Maybe even you.
I emailed the people who wrote these stories and thanked them for treating others fairly and loving the unloved. It reminded me how cruel people can be. But it also reminded me that just because we are adults now, it doesn't mean we ever grew up.
In my work as a professional speaker, I often call on people in the audience to participate. I never want to embarrass an individual, so in advance I ask for people I can call on. Most times the true "hams" float easily to the surface, but from experience I can recognize a "class clown" when I see one.
A few years ago while planning my program, I asked the meeting planner for names of people I could contact in advance. I had worked with one of the attendees and suggested calling on her again. But the meeting planner said no.
"She's had some physical problems recently. Don't say anything. But she's not as sharp as she used to be," he said.
Sharp--what does that mean? How could a physical handicap dull a mind? I knew her. In fact, when I found out I was doing this program I contacted her. We spoke briefly about her recent challenges but didn't dwell there too long. Renewing old memories of having worked together, reignited a spirit in both of us that I found refreshing.
The meeting planner told me that he would provide a list of better people for the program. I had a choice to make--to do what my client told me or do what my heart told me was right.
The day of my presentation I made it a point to arrive extra early so that I could purposely run into my old friend.
She really hadn't changed much...except for the cane. Seated behind the podium, she obviously had to make a good deal of effort to reach down and shake my hand.
"You look great!" I told her. "So do you!" she replied. Both of us were lying to cover up the obvious changes we've grown into.
"Don't forget--if you need someone to participate, call on me!"
"Oh, yes. I hope I have time. I have so many things to cover," I said nervously.
It was then that I knew the answer. It was my heart I needed to follow. I trusted and believed in who she was.

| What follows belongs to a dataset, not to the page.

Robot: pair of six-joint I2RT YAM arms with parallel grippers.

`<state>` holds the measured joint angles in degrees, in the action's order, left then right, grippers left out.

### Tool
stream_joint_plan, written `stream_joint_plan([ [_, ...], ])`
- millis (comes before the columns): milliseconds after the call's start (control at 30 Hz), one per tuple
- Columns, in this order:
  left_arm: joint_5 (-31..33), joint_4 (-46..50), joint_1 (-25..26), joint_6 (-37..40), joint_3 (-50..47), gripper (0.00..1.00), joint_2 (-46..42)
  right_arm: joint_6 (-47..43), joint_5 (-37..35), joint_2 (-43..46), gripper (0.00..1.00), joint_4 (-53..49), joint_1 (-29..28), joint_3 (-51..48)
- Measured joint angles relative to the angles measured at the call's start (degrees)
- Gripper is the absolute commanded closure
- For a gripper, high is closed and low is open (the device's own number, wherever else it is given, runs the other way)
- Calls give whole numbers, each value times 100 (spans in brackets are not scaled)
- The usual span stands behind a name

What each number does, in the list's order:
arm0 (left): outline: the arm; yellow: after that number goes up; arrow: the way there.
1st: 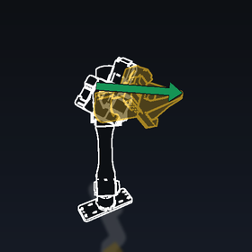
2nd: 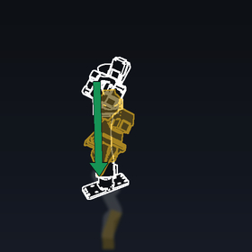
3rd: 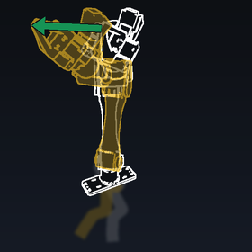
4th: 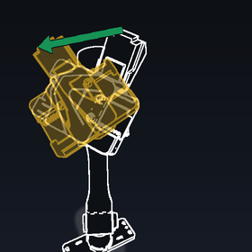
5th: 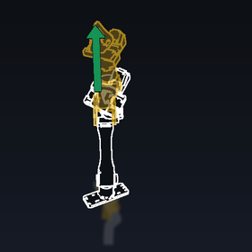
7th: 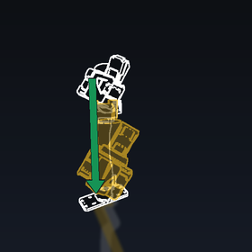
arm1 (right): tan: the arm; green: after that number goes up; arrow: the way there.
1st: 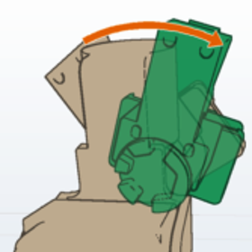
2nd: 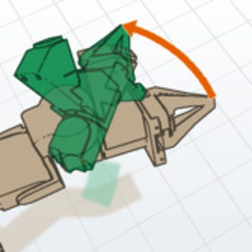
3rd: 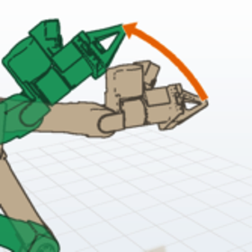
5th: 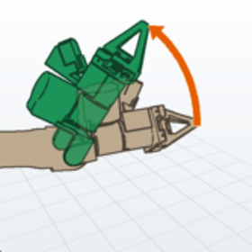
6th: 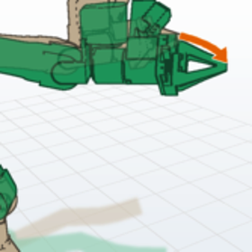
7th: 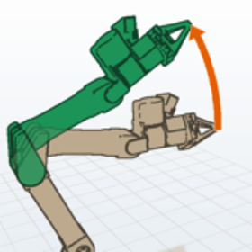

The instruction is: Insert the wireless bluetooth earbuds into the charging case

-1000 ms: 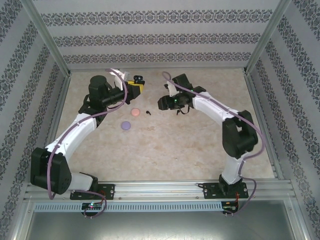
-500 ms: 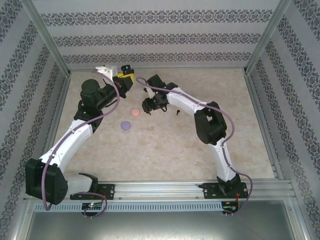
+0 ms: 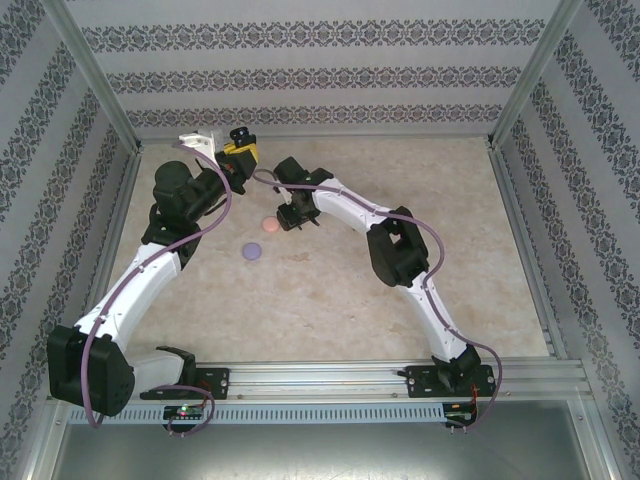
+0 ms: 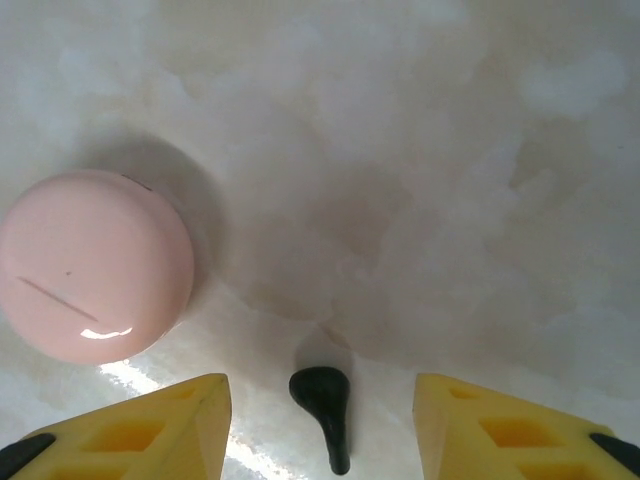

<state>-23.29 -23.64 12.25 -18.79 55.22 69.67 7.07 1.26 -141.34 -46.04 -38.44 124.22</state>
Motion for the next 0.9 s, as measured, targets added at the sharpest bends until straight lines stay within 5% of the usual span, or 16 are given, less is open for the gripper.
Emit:
stream_joint_plan([
  [900, 0, 0, -13, -81, -111, 100, -9, -111, -186, -402, 63, -262, -83, 442],
])
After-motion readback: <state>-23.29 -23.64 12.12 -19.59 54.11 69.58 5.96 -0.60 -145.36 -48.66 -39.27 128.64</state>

My hour and fifteen minutes were rushing by. I had talked about communication and pumped them up about who I believed they were and begged them to rediscover their full potential. I used two people from the audience. Each time I called out a name, my eyes connected with hers ever so briefly. I could see the anticipation on her face.
I had flashbacks of standing in line in gym, waiting to be picked for a team. Each pause as the team leaders scanned the crowd made my heart pump faster. Then as usual, I found myself standing among the last few chosen. We were the ones without sports talent, name recognition, or the right clothes. My heart would sink as I often became the last one chosen.
Now I had the power to choose. But this time I purposely held the best for last. Today I chose to give a friend her chance in the spotlight. When I called her name her face lit up. She seemed to forget the "handicap" that slowed her down in recent years. I shared our friendship story with the audience, as she made her way to the stage.
I worked her into the program, and she was excellent. We did some role-playing that seemed to connect in a very special way with the group. They laughed and applauded her efforts, and she stood tall again. Afterwards I saw the meeting planner and mentioned what an excellent job my friend did. He smiled and said, "You should have used her earlier."
But I've discovered that the best is often..."the last one chosen!"